About this exercise
Print the lines of the data, starting with the first, up to and including the line where "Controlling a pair" appears.
※ ※ ※
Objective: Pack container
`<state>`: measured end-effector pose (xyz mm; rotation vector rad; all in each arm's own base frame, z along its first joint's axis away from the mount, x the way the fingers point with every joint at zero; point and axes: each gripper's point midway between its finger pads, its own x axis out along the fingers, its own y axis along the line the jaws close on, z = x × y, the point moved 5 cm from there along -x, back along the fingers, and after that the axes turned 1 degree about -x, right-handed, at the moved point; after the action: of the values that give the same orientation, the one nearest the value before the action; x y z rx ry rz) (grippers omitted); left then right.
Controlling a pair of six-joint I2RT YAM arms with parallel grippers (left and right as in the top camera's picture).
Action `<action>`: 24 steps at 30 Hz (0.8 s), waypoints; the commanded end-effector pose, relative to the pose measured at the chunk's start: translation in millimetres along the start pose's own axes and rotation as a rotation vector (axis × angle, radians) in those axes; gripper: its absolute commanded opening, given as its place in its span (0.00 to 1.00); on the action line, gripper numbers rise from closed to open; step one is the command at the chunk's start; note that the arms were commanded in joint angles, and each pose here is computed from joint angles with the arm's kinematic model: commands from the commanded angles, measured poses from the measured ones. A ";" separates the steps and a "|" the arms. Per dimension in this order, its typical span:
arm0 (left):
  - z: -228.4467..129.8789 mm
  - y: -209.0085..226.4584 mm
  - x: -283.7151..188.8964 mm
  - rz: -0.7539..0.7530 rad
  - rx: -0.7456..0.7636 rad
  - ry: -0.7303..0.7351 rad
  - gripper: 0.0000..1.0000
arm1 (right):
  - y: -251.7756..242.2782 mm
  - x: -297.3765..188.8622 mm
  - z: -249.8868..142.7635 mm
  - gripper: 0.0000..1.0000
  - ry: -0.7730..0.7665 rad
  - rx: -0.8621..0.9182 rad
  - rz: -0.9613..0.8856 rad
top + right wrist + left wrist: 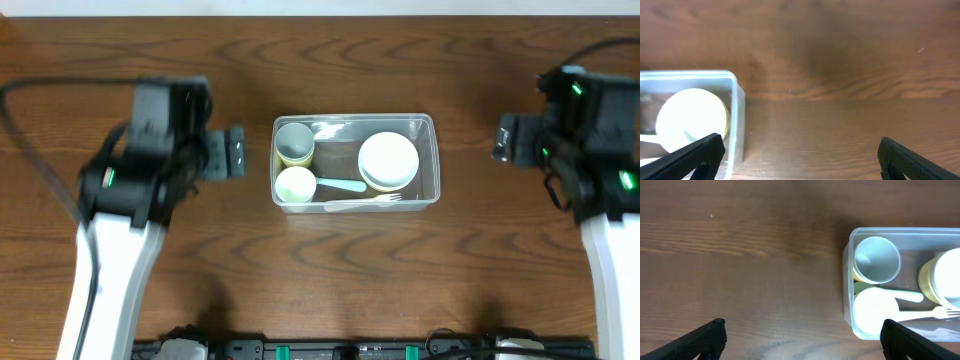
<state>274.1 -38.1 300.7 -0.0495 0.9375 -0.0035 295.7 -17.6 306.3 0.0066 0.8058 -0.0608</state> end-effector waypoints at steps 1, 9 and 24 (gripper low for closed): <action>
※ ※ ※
Worked solution
Objective: Pack container
`<state>`: measured end-effector pose (xyz mm; rotation vector rad; all in each arm's own base frame, z along its first joint's axis away from the mount, x the way the fingers point with every joint at zero; point and axes: each gripper's point midway between its finger pads, its own x axis out along the fingers, its own y axis along the line the jaws close on, z = x × y, the point moved 5 cm from there along -x, back along the fingers, and after that the axes turned 1 degree about -x, right-handed, at the moved point; after the action: of the values that give the same orientation, the one nearest the value before the action; x y z rx ry rz) (grippers omitted); left then right.
Controlling a pair of six-joint I2RT YAM arms with parallel grippers (left and right as in the top camera's picture).

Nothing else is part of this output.